- EXERCISE GOAL
Your answer must be an exact copy of the records below, minus any images.

- SOURCE DATA
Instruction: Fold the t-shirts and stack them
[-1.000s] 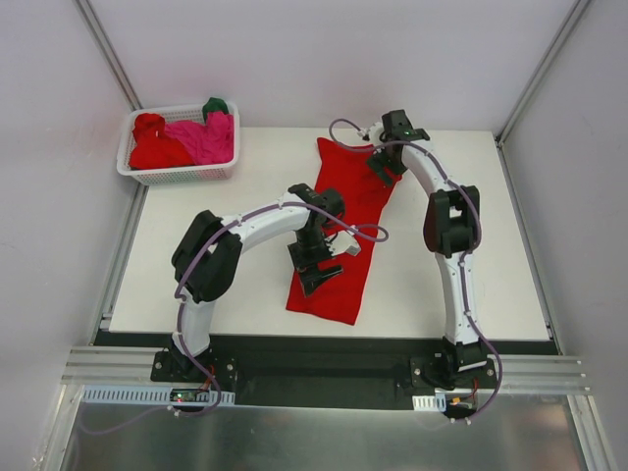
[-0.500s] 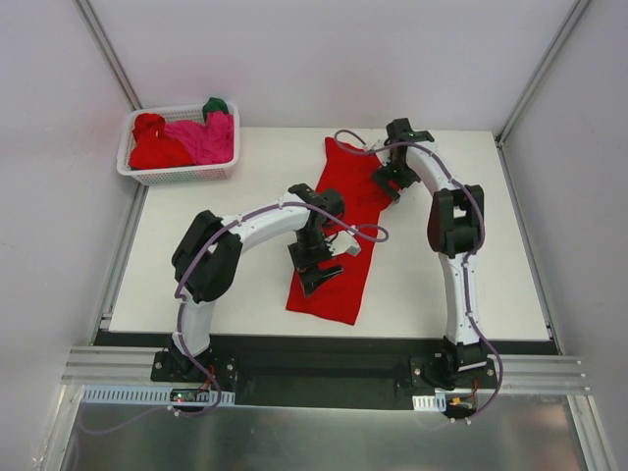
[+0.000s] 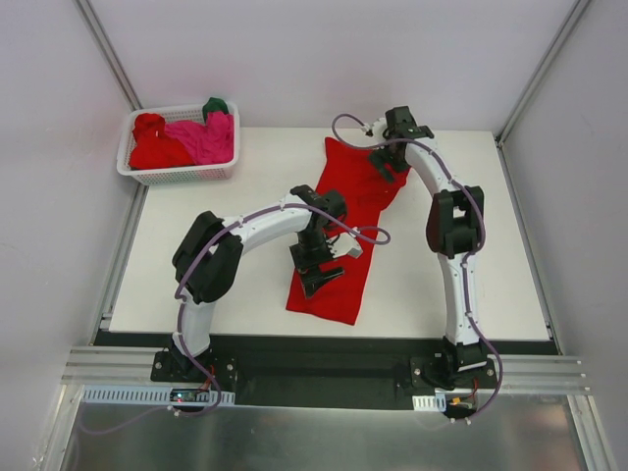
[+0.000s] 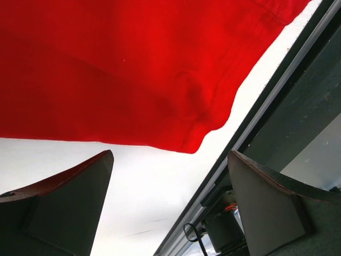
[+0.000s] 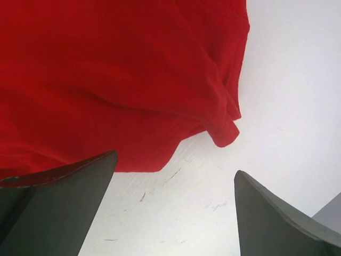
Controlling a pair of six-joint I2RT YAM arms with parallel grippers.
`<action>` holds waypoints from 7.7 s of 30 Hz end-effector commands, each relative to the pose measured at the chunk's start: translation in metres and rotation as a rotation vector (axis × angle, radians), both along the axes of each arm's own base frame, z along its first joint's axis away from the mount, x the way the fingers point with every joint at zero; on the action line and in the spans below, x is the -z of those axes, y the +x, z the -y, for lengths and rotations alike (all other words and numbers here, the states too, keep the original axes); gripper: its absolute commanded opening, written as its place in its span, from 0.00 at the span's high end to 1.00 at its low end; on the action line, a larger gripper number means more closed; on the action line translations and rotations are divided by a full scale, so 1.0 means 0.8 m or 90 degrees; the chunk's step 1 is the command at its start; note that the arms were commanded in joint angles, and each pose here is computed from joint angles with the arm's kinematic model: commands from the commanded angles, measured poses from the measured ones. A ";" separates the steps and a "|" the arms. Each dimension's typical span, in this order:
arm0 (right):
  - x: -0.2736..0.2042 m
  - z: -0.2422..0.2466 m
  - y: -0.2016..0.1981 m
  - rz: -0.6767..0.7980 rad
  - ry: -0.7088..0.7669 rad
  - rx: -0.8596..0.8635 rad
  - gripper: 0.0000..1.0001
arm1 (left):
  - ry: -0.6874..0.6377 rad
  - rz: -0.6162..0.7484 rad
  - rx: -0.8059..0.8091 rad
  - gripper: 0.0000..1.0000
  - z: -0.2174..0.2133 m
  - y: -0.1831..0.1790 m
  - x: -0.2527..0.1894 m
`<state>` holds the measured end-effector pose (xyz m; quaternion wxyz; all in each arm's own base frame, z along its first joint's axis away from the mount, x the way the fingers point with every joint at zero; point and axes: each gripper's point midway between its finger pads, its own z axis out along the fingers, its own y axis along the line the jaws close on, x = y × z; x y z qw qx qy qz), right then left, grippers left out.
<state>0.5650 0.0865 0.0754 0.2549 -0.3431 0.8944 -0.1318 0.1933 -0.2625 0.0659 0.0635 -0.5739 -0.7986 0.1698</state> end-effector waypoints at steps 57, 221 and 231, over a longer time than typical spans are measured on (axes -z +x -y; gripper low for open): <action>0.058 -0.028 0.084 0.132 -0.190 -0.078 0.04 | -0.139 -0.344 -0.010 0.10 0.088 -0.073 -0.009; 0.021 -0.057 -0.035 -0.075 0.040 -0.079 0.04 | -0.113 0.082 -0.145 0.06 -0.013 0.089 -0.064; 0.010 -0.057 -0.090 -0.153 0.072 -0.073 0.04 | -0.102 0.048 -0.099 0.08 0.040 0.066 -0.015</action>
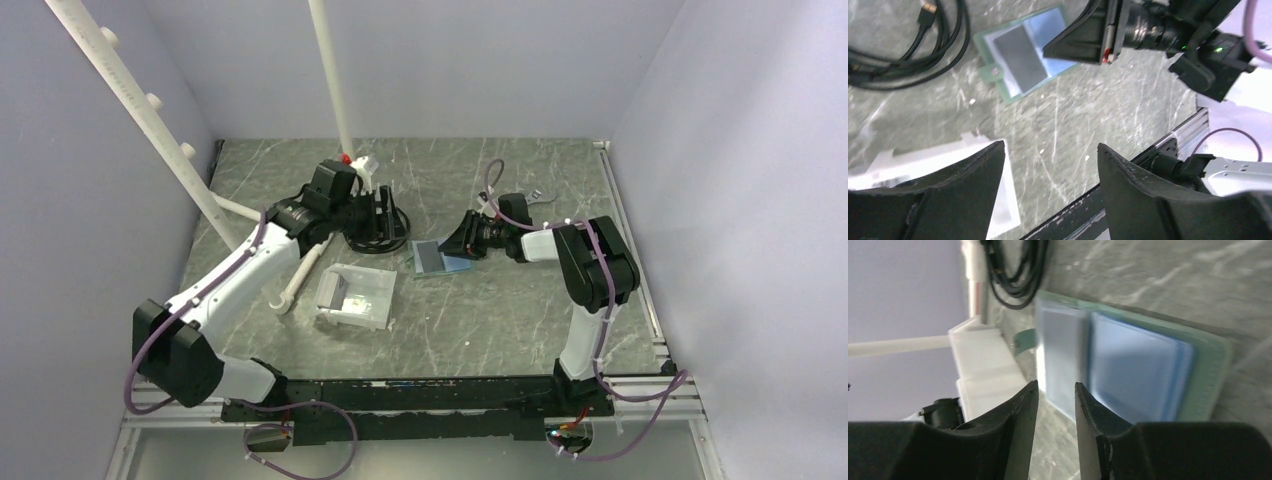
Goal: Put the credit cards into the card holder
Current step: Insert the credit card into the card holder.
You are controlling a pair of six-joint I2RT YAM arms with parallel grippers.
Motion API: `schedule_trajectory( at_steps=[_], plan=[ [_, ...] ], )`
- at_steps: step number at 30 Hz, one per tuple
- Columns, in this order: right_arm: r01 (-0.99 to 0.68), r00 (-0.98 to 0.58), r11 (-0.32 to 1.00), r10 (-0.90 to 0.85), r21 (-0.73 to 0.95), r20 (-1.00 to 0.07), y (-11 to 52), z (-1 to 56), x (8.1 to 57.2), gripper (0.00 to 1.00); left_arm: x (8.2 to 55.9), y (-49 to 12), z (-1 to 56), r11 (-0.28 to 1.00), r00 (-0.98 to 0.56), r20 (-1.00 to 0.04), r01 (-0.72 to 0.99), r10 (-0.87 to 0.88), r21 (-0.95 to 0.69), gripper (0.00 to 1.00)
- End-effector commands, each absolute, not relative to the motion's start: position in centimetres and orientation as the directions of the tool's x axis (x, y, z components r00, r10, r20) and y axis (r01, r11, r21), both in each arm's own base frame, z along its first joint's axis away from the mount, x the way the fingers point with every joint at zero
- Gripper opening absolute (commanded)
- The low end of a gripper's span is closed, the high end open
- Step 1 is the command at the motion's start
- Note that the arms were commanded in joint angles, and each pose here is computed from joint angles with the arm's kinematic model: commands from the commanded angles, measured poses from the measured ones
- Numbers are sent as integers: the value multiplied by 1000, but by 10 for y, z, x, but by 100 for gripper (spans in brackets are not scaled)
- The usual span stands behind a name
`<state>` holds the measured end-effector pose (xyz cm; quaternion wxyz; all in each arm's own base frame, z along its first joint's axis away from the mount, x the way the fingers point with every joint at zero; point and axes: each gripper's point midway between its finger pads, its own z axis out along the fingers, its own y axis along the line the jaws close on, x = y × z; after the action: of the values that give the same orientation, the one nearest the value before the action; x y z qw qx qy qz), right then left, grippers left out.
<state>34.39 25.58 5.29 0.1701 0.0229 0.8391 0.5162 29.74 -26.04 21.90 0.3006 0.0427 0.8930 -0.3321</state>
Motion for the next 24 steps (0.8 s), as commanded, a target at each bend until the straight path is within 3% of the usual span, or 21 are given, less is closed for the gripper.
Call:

- SOLUTION FOR THIS TASK
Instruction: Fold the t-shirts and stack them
[-1.000s] 
[-0.500s] 
[+0.000s] 
[+0.000s] 
[+0.000s] 
Controlling a pair of six-joint I2RT YAM arms with parallel grippers.
`<action>` holds waypoints from 7.7 s of 30 Hz end-effector commands, each relative to the pose measured at the chunk's start: translation in metres and rotation as a rotation vector (axis × angle, radians), both along the axes of each arm's own base frame, z along its first joint's axis away from the mount, x the way the fingers point with every joint at zero; on the action line and in the spans below, x is the -z of those axes, y the +x, z the -y, for lengths and rotations alike (all other words and numbers here, the states too, keep the original axes); gripper: its absolute commanded opening, written as its place in its span, from 0.00 at the span's high end to 1.00 at its low end; on the action line, a larger gripper number means more closed; on the action line translations and rotations are divided by a full scale, so 1.0 means 0.8 m or 90 degrees; the chunk's step 1 is the command at its start; note that the arms were commanded in joint angles, and each pose here is computed from joint angles with the arm's kinematic model: commands from the commanded angles, measured poses from the measured ones. A ";" separates the steps and a "|" the arms. Each dimension's typical span, in this order:
arm0 (right):
  - x: -0.2736..0.2042 m
  - z: -0.2422..0.2466 m
  - y: -0.2016..0.1981 m
  - rz: -0.6767..0.7980 rad
  - ry: -0.7088..0.7669 rad
  - rx: -0.8596..0.8635 rad
  - gripper: 0.0000..1.0001
arm1 (left):
  - ry: -0.6874..0.6377 rad
  - rz: -0.6162..0.7484 rad
  - rx: -0.8059..0.8091 rad
  - gripper: 0.0000..1.0000
  - z: -0.2174..0.2133 m
  - y: -0.1831..0.1790 m
  - x: -0.2527..0.1894 m
`<state>` holds the measured end-effector pose (xyz m; quaternion wxyz; all in each arm's own base frame, z along its first joint's axis away from the mount, x the way the fingers point with every joint at zero; point and axes: each gripper's point midway between its finger pads, its own z axis out along the fingers, its own y axis along the line the jaws close on, x = y × z; x y z qw qx qy qz), right then left, grippers left out.
<state>0.5650 0.0865 0.0754 0.2549 -0.3431 0.8944 -0.1318 0.1933 -0.2625 0.0659 0.0635 -0.5739 -0.7986 0.1698</state> end-effector waypoints at steps 57, 221 and 231, over a longer time than typical spans are measured on (axes -z +x -y; gripper low for open): <action>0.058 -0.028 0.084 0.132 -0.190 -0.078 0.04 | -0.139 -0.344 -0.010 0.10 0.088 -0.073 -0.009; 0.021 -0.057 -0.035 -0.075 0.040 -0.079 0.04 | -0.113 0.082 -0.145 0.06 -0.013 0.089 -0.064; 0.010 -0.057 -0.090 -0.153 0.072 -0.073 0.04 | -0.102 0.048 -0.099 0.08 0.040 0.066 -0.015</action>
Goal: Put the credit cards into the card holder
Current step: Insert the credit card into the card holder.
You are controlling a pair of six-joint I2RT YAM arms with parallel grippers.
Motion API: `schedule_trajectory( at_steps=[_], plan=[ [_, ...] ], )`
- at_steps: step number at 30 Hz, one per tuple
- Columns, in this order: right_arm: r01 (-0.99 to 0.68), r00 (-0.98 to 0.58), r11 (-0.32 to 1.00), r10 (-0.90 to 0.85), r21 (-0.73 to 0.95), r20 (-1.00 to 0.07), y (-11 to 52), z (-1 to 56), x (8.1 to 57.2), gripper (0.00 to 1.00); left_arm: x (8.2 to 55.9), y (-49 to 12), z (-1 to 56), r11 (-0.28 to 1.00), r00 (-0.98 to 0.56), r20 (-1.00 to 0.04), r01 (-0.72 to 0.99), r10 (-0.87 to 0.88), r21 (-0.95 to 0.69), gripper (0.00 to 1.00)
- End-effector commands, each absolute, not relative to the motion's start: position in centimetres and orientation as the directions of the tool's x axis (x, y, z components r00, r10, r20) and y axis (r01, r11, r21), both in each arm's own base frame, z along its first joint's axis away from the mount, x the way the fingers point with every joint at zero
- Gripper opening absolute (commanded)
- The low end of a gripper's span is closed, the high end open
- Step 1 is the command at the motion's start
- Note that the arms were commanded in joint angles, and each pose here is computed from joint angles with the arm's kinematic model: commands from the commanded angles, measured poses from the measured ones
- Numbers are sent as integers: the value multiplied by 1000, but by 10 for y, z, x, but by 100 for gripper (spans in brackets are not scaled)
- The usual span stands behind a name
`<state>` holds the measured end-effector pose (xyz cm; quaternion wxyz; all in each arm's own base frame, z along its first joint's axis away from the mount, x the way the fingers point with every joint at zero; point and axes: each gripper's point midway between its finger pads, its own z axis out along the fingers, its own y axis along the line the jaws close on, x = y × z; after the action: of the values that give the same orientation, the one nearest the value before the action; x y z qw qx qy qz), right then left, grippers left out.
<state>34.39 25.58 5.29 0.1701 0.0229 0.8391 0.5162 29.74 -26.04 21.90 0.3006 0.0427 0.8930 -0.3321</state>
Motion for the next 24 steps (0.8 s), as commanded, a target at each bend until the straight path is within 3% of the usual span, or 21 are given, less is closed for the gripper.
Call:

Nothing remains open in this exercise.